From the first line to the last, give the data again exactly.

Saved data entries
:::

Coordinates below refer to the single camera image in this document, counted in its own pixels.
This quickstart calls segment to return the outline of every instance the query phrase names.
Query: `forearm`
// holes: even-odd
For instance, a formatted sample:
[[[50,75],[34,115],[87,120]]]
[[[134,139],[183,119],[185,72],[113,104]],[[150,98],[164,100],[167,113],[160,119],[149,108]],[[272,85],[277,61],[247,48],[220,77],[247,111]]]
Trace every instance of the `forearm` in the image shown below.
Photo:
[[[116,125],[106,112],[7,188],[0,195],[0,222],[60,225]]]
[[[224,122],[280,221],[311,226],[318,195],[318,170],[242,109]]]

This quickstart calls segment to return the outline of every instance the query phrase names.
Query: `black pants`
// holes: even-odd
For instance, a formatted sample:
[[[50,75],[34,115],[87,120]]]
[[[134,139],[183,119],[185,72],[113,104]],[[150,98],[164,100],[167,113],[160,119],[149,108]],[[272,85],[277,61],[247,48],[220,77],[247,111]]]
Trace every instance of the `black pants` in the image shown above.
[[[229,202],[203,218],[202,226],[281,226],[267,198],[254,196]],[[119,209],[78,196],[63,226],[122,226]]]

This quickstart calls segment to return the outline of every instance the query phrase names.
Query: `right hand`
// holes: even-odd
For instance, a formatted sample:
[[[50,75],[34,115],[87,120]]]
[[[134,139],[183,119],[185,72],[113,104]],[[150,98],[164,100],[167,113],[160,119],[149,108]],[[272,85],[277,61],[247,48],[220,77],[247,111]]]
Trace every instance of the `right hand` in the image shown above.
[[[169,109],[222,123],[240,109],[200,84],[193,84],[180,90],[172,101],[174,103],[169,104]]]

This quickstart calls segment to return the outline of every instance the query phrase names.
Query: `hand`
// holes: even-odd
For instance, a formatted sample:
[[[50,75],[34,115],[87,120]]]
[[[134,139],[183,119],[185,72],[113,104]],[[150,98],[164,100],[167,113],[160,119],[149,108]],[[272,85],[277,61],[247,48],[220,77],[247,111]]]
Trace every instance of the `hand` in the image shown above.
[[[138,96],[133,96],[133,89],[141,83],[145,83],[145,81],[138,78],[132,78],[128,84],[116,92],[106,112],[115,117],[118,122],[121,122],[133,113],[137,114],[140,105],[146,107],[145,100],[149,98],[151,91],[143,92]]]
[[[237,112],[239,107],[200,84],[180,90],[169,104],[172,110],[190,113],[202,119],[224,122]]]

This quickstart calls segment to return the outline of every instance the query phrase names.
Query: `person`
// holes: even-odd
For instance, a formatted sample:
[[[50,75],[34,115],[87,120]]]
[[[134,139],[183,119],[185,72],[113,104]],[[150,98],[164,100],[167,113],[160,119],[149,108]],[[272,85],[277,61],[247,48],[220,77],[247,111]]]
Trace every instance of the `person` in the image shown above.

:::

Result below —
Coordinates below refer to the single camera image in this document, counted in its own pixels.
This quickstart calls segment to return the outline of every instance the query phrase names.
Query: `forearm`
// holes: even-odd
For instance, a formatted sample:
[[[50,75],[34,115],[87,120]]]
[[[134,139],[183,119],[185,72],[113,104]],[[150,98],[164,100],[167,113],[160,119],[149,108]],[[272,85],[277,61],[247,48],[220,77],[247,111]]]
Trace every instance of the `forearm` in the image shown below.
Photo:
[[[116,125],[106,112],[7,188],[0,195],[0,222],[60,225]]]
[[[224,122],[280,221],[311,226],[318,195],[318,170],[242,109]]]

This quickstart calls segment to return the outline of every instance the query phrase names.
Query: `black pants`
// holes: even-odd
For instance, a formatted sample:
[[[50,75],[34,115],[87,120]]]
[[[134,139],[183,119],[185,72],[113,104]],[[150,98],[164,100],[167,113],[160,119],[149,108]],[[272,85],[277,61],[247,48],[220,77],[247,111]]]
Trace every instance of the `black pants` in the image shown above.
[[[229,202],[203,218],[202,226],[281,226],[267,198],[254,196]],[[119,209],[78,196],[63,226],[122,226]]]

This quickstart calls segment to return the outline of every instance the query phrase names.
Query: `right hand`
// holes: even-odd
For instance, a formatted sample:
[[[50,75],[34,115],[87,120]]]
[[[134,139],[183,119],[185,72],[113,104]],[[150,98],[164,100],[167,113],[160,119],[149,108]],[[272,85],[277,61],[247,48],[220,77],[247,111]]]
Trace every instance of the `right hand` in the image shown above.
[[[169,109],[222,123],[240,109],[200,84],[193,84],[180,90],[172,101],[174,103],[169,104]]]

This quickstart calls segment to return the outline of every instance the query phrase names.
Query: `hand`
// holes: even-odd
For instance, a formatted sample:
[[[50,75],[34,115],[87,120]]]
[[[134,139],[183,119],[185,72],[113,104]],[[150,98],[164,100],[167,113],[160,119],[149,108]],[[272,85],[277,61],[247,48],[220,77],[247,111]]]
Trace every instance of the `hand` in the image shown above.
[[[138,96],[133,96],[133,89],[141,83],[145,83],[145,81],[138,78],[132,78],[128,84],[116,92],[106,112],[115,117],[118,122],[121,122],[133,113],[137,114],[140,105],[146,107],[145,100],[149,98],[151,91],[143,92]]]
[[[237,112],[239,107],[200,84],[180,90],[169,104],[172,110],[190,113],[202,119],[224,122]]]

This quickstart calls segment to return the outline of every instance the query phrase names.
Query: `person`
// holes: even-odd
For instance, a formatted sample:
[[[50,75],[34,115],[87,120]]]
[[[134,139],[183,119],[185,72],[113,104]],[[150,98],[164,100],[167,113],[160,119],[149,108]],[[272,85],[277,61],[247,48],[220,77],[247,111]]]
Trace every instance of the `person` in the image shown above.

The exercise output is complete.